Я хорошо понимал ее хитрость и не удивился. От господ всегда лучше скрывать правду, в какую бы сторону она ни клонилась, хорошую или плохую.
Пан промолчал, покрутил ус и вышел.
XIII
ПАНИЧ-РЕПЕТИТОР
Ученье — свет, а неученье — тьма.
Когда весной господа выехали на дачу, у них в квартире поселился свояк Будзиловича — студент Виктор Ёдка. Будзиловичи происходили из обедневших помещиков Свентянского уезда. Имение, которое было где-то под Брудянишками, продал пану Хвастуновскому еще их отец. Не знаю, кто из братьев Будзиловичей был старше, — должно быть, тот, революционер из Варшавы, что приезжал первого мая 1905 или 1906 года в Вильно и выступал на митинге в Закрете. В 1907 году его сослали на каторгу за участие в какой-то экспроприации, и там он вскоре после приезда умер от чахотки. Женат был на вдове. Ее фамилия по первому мужу — Ёдка, от него-то и были у нее дети — дочь Адель, читавшая на митинге в Закрете революционный стишок и так пленившая своей красотой мое средце, и сын — этот самый студент Виктор Ёдка. Виктор не ладил с матерью. Она жила с дочерью в Варшаве, он учился в Петербурге.

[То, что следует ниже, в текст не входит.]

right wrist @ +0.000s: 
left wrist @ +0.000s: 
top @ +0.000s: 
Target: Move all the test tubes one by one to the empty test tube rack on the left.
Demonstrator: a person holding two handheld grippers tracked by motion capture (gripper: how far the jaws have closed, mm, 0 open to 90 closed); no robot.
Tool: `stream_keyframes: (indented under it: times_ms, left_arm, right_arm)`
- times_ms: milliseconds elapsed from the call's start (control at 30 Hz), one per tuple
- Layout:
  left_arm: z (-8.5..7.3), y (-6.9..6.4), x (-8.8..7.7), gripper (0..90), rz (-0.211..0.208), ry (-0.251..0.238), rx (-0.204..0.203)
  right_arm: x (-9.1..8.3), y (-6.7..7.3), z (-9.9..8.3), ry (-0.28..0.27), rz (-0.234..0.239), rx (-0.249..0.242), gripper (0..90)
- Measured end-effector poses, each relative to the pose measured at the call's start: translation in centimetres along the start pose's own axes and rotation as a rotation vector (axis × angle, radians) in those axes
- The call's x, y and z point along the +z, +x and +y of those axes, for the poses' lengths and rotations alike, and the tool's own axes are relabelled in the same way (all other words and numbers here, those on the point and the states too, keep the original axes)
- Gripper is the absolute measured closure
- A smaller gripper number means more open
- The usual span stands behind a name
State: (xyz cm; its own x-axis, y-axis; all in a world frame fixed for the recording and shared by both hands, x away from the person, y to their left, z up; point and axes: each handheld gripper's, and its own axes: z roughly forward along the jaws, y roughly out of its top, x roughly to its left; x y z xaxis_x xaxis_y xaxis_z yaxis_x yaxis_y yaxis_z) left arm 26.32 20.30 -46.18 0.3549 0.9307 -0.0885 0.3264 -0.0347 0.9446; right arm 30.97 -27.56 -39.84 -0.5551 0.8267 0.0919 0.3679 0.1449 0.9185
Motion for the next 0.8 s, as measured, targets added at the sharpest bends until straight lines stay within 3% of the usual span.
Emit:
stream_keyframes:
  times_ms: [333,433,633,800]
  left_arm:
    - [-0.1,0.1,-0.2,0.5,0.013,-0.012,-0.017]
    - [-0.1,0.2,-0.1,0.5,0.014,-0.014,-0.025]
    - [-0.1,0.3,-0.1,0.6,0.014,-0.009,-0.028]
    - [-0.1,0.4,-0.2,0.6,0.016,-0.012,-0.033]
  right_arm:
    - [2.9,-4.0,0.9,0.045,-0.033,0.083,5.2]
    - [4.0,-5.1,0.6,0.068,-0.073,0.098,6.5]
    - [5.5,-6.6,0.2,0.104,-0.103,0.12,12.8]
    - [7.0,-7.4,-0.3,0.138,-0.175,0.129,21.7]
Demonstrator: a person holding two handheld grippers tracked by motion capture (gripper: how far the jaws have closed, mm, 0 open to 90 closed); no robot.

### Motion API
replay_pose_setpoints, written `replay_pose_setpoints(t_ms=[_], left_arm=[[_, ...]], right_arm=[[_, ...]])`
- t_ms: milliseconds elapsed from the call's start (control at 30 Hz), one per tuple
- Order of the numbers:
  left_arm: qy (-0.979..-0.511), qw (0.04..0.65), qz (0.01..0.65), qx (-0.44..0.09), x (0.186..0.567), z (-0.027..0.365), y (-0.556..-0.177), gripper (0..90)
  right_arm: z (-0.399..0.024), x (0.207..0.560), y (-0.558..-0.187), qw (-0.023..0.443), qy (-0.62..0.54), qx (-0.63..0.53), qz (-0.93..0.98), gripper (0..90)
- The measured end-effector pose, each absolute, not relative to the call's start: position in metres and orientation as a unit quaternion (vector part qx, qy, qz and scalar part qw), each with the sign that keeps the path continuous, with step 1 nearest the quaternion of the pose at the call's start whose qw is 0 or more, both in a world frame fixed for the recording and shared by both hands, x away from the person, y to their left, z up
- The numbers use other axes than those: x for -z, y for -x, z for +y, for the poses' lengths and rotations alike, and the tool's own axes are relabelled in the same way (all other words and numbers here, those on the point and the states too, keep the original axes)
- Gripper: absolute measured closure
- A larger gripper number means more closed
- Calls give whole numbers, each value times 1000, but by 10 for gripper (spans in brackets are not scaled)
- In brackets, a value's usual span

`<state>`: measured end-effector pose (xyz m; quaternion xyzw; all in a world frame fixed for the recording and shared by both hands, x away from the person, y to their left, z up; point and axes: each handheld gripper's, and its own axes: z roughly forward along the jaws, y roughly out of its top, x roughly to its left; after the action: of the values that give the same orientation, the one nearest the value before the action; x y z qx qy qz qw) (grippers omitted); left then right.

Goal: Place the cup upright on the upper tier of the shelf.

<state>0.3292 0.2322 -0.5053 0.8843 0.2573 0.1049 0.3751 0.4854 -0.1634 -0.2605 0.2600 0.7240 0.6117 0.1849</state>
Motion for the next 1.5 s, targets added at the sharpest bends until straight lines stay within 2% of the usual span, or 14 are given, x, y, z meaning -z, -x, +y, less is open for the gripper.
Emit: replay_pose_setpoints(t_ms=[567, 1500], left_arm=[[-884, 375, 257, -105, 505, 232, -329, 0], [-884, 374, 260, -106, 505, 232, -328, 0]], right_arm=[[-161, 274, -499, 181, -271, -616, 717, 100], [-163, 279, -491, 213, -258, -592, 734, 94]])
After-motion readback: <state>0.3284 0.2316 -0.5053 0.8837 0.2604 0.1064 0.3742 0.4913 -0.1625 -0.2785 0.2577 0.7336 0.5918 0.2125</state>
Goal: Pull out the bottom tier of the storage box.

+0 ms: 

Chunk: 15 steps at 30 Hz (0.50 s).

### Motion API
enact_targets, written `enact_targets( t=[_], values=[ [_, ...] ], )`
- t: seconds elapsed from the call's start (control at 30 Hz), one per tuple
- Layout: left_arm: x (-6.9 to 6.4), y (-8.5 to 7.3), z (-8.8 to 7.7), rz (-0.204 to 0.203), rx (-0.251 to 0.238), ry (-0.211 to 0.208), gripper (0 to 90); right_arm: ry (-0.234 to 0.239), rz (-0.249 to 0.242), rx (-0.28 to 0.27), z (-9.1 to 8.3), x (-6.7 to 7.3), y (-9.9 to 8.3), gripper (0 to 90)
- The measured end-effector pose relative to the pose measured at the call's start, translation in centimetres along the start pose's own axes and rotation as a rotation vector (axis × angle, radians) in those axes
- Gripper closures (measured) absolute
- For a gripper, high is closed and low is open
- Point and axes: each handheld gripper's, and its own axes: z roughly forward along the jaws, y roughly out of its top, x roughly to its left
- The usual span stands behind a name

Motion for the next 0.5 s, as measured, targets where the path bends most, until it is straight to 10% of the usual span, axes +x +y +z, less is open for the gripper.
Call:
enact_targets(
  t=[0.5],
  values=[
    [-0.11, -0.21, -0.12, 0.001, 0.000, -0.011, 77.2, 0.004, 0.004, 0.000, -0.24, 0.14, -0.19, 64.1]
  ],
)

На каникулы летом приезжал, но не к матери и сестре, а в Вильно, и здесь отирался возле Будзиловичей.
Вся эта сложная родословная господ Будзиловичей и Ёдки стала мне известна значительно позже, когда я подрос; в ту пору меня больше занимало, как бы сбегать к матери и перехватить у нее чего-нибудь вкусненького — сахару кусочек, что ли.
* * *
Однажды прихожу к ней, как всегда, в воскресенье, а она встречает меня печальной вестью: отец опять в тюрьме, в городе Иркутске, за попытку бежать из ссылки, Она держала письмо в руках и плакала. Письмо принесли перед самым моим приходом, читал его матери Виктор Ёдка. Немного успокоившись, она велела мне умыться (утром я умывался у Вержбицких). Принесла мыло, проследила за тем, чтобы не оставил грязи в запах, и только после этого подала чистый вышитый рушничок. Потом дала свой гребень и велела причесаться как следует, но тут же сама стала меня причесывать. Оправила на мне рубаху. Снарядила как шляхтича в сваты. Перекрестилась, взяла за руку и повела в господские покои.